[Data excerpts]

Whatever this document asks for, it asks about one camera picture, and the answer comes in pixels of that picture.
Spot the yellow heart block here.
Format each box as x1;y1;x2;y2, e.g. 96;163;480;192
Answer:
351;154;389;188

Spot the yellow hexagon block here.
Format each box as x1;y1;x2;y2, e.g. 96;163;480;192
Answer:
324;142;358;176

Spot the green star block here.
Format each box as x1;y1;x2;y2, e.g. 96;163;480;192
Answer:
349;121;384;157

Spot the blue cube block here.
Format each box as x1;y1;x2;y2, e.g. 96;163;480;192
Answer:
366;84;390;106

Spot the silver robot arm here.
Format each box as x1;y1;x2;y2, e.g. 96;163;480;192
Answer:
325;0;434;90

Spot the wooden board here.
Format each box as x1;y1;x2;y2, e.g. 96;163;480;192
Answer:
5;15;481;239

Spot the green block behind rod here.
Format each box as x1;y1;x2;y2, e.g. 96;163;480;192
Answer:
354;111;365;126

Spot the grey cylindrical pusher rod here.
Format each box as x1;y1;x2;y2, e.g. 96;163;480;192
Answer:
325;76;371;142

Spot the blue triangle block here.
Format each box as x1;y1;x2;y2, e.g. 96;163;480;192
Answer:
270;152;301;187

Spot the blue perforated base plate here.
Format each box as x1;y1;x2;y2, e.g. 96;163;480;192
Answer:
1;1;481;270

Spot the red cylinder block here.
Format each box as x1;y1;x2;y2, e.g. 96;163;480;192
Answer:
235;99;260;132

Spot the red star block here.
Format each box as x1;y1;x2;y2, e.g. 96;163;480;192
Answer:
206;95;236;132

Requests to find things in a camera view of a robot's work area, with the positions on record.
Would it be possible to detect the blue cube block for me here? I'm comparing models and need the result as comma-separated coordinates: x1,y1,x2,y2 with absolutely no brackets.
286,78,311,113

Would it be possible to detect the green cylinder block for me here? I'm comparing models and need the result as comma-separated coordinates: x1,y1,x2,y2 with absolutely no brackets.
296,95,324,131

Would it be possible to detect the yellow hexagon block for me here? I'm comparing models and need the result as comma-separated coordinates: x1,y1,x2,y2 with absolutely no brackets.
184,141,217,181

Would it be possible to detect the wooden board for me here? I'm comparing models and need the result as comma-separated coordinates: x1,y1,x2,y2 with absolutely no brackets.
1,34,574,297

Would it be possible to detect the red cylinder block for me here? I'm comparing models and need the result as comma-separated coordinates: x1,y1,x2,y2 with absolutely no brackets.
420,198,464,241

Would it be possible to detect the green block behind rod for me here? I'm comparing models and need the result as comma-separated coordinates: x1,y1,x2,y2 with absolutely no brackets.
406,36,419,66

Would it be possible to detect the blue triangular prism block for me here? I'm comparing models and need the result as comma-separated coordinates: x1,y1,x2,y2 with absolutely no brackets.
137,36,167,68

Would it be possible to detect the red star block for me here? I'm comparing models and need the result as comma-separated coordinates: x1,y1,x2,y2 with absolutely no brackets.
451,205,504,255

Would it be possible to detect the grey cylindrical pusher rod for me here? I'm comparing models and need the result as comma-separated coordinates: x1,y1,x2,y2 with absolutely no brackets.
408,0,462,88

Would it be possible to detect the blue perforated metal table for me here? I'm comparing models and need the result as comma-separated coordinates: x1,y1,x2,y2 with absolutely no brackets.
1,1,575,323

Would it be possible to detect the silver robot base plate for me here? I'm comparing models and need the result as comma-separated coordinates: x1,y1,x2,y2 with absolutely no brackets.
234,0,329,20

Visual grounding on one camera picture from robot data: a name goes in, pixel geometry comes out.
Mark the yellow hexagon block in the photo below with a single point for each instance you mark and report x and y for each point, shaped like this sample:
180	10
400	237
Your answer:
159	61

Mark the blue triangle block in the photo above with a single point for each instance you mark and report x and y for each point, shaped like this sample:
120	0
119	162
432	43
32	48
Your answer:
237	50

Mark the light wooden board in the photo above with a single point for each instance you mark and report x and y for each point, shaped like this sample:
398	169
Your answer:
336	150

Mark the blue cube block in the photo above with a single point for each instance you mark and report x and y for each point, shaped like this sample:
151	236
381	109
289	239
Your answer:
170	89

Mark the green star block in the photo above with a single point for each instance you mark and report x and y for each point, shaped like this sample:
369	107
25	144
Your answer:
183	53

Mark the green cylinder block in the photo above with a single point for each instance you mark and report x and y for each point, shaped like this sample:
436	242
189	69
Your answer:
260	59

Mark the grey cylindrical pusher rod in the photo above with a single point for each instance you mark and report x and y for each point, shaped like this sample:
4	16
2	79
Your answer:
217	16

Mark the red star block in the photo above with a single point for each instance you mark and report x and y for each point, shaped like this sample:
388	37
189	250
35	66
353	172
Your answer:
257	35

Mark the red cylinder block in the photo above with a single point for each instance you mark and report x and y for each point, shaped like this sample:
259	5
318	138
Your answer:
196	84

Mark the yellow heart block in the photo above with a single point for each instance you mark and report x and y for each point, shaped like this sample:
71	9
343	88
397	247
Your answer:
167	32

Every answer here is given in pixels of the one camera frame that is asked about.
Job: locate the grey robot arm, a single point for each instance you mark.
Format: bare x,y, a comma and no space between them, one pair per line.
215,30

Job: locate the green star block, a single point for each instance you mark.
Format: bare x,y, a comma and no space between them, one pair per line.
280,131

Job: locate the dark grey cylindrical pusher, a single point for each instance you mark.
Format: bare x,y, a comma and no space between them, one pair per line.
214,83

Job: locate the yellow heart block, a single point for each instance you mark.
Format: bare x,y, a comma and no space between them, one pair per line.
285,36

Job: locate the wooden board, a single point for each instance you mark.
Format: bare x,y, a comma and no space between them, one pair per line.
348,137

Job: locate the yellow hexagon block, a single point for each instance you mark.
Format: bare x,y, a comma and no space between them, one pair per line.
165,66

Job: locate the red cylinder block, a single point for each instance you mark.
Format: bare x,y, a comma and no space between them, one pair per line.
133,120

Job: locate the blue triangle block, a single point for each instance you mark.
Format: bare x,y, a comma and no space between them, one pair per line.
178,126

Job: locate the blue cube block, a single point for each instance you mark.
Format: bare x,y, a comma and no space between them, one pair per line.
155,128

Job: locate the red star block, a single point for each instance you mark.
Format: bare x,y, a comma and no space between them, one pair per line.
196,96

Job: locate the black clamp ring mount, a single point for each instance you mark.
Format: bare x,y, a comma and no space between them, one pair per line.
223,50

• PROBLEM TO WORK ON: Show all lines above that contain "Spot".

• EXERCISE SOLUTION:
Spot the yellow heart block here.
Spot the yellow hexagon block here.
Spot the green star block here.
Spot the blue cube block here.
Spot the silver robot arm here.
Spot the wooden board here.
Spot the green block behind rod here.
Spot the grey cylindrical pusher rod here.
Spot the blue triangle block here.
Spot the blue perforated base plate here.
Spot the red cylinder block here.
Spot the red star block here.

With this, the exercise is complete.